La Santísima Trinidad; 15-VI-2014 Dios es Comunidad de Amor
Por orden de Yahvé, “Moisés talló dos tablas de piedra, se levantó temprano y subió al monte Sinaí,… El Señor descendió en una nube y se quedó ahí junto a él… y Moisés proclamó el Señor es un Dios clemente, compasivo, paciente, lleno de amor y fiel; que mantiene su amor eternamente…; inmediatamente, Moisés se postró en tierra y le dijo: “mi Señor, si cuento con tu protección, venga mi Señor entre nosotros, aunque éste sea un pueblo terco. Perdona nuestra iniquidad y nuestro pecado, y tómanos como herencia. El Señor respondió; mira, voy a establecer una Alianza” (Ex. 34, 4-10).
Hoy, la lectura del Éxodo entra en el contexto natural del pecado del becerro de oro y en la promesa de Dios de mostrar su gloria a Moisés, pues, queriendo Moisés recomponer la Alianza entre el pueblo y Dios, sube a la montaña con dos nuevas tablas de piedra, para que Dios restablezca la ley. El Señor, haciéndose presente le revela sus atributos divinos y de modo particular su misericordia. Moisés entonces le ruega demostrar su misericordia perdonando al pueblo y que habite en medio de él.
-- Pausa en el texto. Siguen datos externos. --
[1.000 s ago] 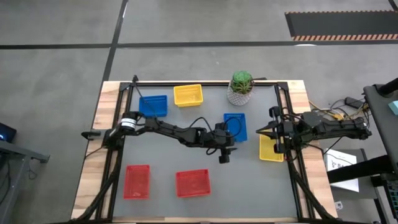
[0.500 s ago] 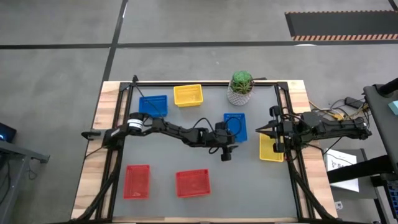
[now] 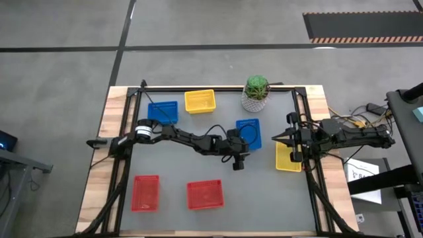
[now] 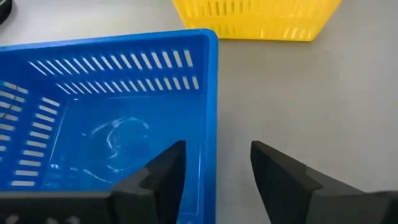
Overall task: Stack baskets by color
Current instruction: Stack the blue basket on top of the blue basket
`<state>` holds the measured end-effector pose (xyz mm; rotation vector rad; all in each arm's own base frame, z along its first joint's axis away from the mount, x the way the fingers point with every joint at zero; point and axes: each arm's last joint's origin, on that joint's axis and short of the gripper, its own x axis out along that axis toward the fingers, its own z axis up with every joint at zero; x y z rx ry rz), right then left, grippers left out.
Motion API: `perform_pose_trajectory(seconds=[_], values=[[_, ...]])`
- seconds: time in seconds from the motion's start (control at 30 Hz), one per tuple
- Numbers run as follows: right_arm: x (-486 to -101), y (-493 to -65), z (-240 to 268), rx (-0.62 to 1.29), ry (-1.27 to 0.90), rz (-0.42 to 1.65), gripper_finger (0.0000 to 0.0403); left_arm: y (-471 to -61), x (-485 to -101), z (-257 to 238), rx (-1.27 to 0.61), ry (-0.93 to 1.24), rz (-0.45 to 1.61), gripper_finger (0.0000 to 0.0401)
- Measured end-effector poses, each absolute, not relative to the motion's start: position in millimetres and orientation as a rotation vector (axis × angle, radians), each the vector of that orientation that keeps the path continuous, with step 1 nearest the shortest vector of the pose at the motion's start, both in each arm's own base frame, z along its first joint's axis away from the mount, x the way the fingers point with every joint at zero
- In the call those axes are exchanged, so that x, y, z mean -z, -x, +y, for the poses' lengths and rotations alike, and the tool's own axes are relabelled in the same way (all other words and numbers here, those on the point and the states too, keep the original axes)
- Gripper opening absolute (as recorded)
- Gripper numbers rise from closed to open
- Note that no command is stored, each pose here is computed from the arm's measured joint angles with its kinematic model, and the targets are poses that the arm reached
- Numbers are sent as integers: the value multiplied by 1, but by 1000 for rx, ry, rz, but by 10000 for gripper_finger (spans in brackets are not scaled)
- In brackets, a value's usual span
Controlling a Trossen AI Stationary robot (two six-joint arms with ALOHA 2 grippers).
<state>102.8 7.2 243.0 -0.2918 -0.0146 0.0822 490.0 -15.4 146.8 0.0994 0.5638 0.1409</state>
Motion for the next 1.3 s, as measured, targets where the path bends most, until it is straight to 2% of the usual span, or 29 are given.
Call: perform_pose_trajectory(seconds=[0.13,0.47,0.6,0.8,0.97,1.13,1.3], values=[[-243,-103,7,-81,292,-14,9,-490,-147,-15,-140,-104,572,137],[-243,-103,7,-79,296,-13,9,-465,-169,-13,-88,-245,811,76],[-243,-103,7,-79,298,-13,9,-450,-181,-8,-48,-329,918,65],[-243,-103,7,-79,291,-12,9,-428,-201,9,-109,-349,1050,63],[-243,-103,7,-78,289,-11,9,-420,-230,12,-190,-370,977,63],[-242,-103,7,-71,294,-5,9,-434,-256,5,-219,-231,691,63],[-239,-102,7,-67,314,23,9,-450,-244,-15,-117,-206,593,52]])
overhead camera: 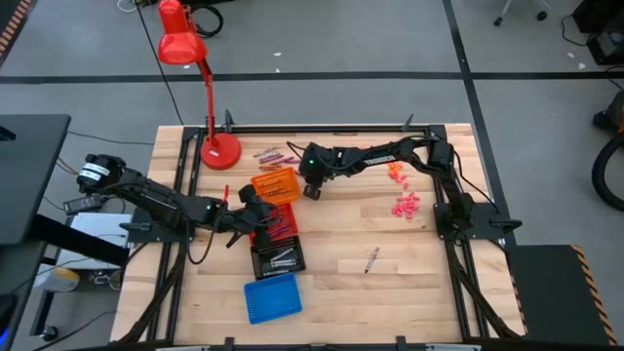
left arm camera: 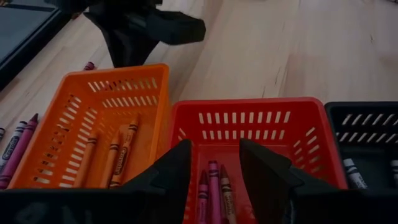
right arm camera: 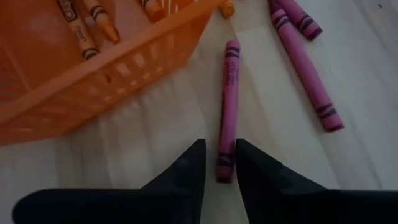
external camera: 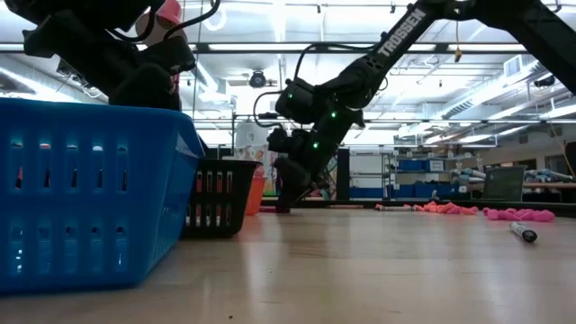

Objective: Sort crayons
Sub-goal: Put the red crayon into the red basket

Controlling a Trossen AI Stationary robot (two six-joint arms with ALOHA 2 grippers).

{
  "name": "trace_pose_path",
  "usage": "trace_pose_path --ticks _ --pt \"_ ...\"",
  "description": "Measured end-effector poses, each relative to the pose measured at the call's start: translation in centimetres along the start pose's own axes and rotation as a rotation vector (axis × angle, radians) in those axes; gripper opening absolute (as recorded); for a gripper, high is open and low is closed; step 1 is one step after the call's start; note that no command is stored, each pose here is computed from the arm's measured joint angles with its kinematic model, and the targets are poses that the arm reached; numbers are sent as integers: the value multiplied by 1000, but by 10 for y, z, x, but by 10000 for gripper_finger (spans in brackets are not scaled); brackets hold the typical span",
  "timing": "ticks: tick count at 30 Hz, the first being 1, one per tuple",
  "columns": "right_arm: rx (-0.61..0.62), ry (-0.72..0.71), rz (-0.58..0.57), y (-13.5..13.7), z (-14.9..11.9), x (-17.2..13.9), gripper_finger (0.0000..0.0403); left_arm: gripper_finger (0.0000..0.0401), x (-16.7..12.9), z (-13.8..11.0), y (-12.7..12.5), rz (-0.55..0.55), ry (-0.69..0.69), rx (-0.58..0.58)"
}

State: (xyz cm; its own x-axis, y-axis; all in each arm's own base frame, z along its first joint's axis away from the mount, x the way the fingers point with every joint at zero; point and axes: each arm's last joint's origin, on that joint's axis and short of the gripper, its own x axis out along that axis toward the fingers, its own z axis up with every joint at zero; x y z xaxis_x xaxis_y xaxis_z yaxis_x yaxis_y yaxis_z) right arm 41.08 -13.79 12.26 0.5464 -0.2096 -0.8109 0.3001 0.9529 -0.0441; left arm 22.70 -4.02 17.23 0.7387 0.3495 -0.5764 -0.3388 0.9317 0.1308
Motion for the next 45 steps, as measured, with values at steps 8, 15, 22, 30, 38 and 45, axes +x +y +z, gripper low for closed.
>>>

Hoy, S. Pablo en trozo final de su segunda Carta a los Corintios, recomienda “estén alegres, trabajen por su perfección, anímense mutuamente, vivan en paz y armonía… La gracia de nuestro Señor Jesucristo, el amor del Padre y la comunión del Espíritu Santo estén siempre con ustedes”. La contradicción “debilidad-fortaleza”, ocupa el centro de la reflexión paulina. Que nadie se engañe: ser discípulo y apóstol de Cristo significa participar con Él en su pasión y muerte; pero significa también participar en la vida y en el poder del Resucitado. La fórmula trinitaria final es única y constituye una impresionante confesión de fe en el Dios trino del Nuevo Testamento.
Hoy, el Evangelio de S. Juan nos presenta el objeto de la fe cristiana que nos da vida: la pasión de Cristo simbolizada en la serpiente de bronce y el amor de Dios que en su Hijo busca nuestra salvación. “Dios amó tanto al mundo que le entregó a su Hijo Unigénito, para que quien crea en Él, no muera, sino que tenga vida eterna; Dios no ha mandado el Hijo al mundo para juzgar al mundo, sino para que el mundo se salve por medio de él”. Este actuar divino en la historia provoca una crisis, porque frente a la revelación del amor de Dios los hombres se dividen, por el tema de la luz. En la primera fase del Evangelio, Nicodemo reconoce la autoridad de Jesús, basada en los signos que hace, pero no es suficiente. La segunda fase pone de relieve, que lo esencial es aceptar a Jesús, el enviado y revelador del Padre, procedente de arriba; por ello es necesario nacer de lo alto: este nuevo nacimiento es obra del Espíritu y se realiza en el Bautismo: sin ello no hay salvación, ni vida, ni posibilidad de entrar en el Reino. La tercera fase, describe como ha acontecido la Salvación: la iniciativa procede de Dios, se realiza por medio del Hijo, que vino de su parte y regresa a Él por medio de la exhaltación en la cruz, y el hombre la hace propia mediante la fe o la rechaza por incredulidad en el enviado.
Cuando el hombre mira dentro de sí mismo, considerando su propia experiencia religiosa, tiene la sensación de una profundidad infinita. Este fondo inalcanzable dentro de nosotros tiene relación con la palabra “Dios”. ¿Por qué?: porque Dios representa la profundidad última de nuestra vida, la fuente y la meta de todo nuestro ser. Este fondo último de nuestra persona se manifiesta en la apertura de nuestro “yo”, hacia un “tu” y en la seriedad de esta inclinación.
Así alcanzamos a percibir impresa en nosotros la realidad profunda y exultante de Dios: la Trinidad, como misterio de la comunión, que mana para nosotros desde el misterio de Dios que es Padre, hijo y Espíritu Santo; Dios-Comunidad, el misterio de Comunión de Vida, Comunión del Padre, del Hijo y del Espíritu Santo; y, al mismo tiempo Comunión con Dios, como fin último del hombre.